Work instruction —
Please return all lines of the data below containing the string "image".

Input records —
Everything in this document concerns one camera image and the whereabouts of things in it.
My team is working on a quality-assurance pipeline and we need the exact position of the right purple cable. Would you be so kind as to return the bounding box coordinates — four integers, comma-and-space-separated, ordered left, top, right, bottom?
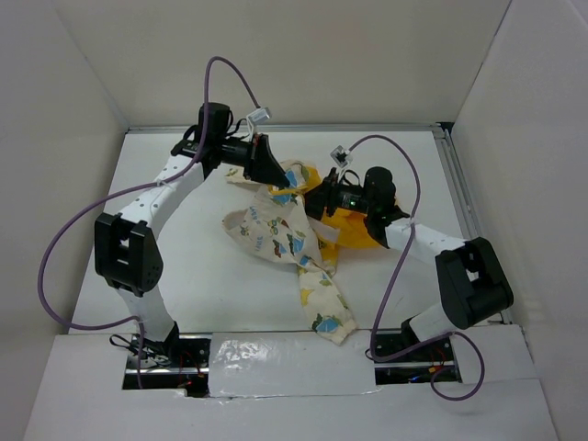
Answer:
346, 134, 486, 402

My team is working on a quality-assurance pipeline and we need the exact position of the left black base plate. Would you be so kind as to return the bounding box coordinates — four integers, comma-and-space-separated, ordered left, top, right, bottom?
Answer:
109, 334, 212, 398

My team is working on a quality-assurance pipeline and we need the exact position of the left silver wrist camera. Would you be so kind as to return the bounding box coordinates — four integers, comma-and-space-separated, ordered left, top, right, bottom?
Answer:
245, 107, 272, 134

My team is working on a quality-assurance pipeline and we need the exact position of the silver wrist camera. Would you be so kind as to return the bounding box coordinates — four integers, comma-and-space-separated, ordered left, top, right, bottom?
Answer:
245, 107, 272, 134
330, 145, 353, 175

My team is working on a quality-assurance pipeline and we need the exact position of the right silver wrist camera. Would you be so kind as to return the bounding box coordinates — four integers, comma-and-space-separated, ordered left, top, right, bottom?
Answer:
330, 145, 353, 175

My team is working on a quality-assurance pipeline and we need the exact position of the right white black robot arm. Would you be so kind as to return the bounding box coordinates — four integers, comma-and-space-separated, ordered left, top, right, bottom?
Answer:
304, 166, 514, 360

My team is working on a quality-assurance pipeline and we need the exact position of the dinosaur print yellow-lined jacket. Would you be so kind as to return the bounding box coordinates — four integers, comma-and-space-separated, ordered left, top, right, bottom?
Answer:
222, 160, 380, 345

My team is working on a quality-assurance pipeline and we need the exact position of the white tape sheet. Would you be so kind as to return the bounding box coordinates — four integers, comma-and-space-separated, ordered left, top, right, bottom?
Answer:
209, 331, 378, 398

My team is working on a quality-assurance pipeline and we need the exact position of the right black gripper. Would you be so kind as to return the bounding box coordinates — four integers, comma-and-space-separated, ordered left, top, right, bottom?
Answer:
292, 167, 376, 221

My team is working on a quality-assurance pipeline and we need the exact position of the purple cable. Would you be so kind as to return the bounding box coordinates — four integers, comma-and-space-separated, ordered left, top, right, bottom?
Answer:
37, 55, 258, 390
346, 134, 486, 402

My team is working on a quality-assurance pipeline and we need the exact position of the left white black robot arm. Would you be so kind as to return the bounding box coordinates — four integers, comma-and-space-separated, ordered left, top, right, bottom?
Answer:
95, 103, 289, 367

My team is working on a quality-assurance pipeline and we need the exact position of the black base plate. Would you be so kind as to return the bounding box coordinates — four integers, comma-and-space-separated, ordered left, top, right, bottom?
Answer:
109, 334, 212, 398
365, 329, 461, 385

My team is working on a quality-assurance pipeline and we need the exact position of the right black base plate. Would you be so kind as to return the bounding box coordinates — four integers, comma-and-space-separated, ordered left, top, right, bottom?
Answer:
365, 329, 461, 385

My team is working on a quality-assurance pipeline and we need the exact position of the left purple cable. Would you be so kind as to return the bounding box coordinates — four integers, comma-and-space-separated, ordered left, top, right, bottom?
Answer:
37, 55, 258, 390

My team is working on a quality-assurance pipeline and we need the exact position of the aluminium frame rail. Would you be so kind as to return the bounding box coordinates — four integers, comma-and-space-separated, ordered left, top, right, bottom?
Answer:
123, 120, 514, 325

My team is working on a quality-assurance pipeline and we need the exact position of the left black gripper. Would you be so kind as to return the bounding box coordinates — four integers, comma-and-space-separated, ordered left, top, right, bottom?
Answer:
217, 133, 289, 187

---

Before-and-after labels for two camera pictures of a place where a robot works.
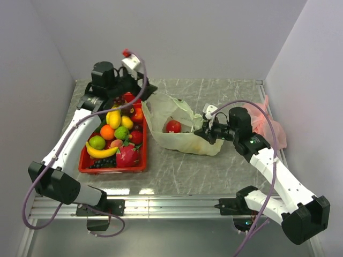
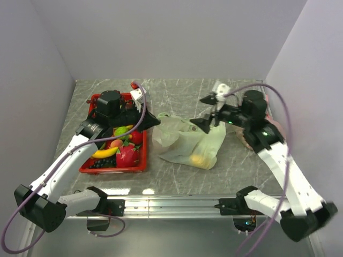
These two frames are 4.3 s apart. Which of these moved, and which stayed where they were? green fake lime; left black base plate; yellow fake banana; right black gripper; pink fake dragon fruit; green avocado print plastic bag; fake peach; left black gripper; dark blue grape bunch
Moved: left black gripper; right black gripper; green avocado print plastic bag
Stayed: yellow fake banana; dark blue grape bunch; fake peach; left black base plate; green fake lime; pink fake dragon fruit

...

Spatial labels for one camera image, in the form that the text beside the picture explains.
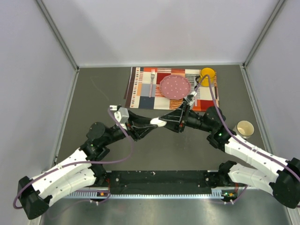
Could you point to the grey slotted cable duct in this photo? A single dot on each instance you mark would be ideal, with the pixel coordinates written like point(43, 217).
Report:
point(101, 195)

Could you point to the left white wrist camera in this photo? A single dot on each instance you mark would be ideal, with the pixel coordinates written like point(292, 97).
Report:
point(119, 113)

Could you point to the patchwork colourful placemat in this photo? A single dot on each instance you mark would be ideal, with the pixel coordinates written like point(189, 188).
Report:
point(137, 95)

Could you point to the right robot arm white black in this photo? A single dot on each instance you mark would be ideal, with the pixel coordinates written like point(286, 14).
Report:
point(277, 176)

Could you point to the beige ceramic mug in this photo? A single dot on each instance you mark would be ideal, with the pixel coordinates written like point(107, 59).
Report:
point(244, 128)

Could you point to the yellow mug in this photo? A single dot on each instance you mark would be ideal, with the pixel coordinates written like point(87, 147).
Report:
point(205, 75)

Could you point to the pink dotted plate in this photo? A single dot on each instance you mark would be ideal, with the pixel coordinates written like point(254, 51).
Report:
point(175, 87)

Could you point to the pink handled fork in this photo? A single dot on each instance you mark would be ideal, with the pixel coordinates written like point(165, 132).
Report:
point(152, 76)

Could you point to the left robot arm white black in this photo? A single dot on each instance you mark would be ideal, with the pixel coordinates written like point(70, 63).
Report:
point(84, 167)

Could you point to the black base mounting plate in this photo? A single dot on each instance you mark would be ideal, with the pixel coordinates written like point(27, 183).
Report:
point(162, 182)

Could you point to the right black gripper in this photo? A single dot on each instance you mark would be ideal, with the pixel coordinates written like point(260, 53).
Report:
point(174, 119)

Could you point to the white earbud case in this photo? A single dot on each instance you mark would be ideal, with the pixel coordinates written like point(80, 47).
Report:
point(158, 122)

Solution —
Everything in this document concerns one camera image and the whereabouts of things in it.
Spatial labels for one camera image, in the form that the text beside the picture explains.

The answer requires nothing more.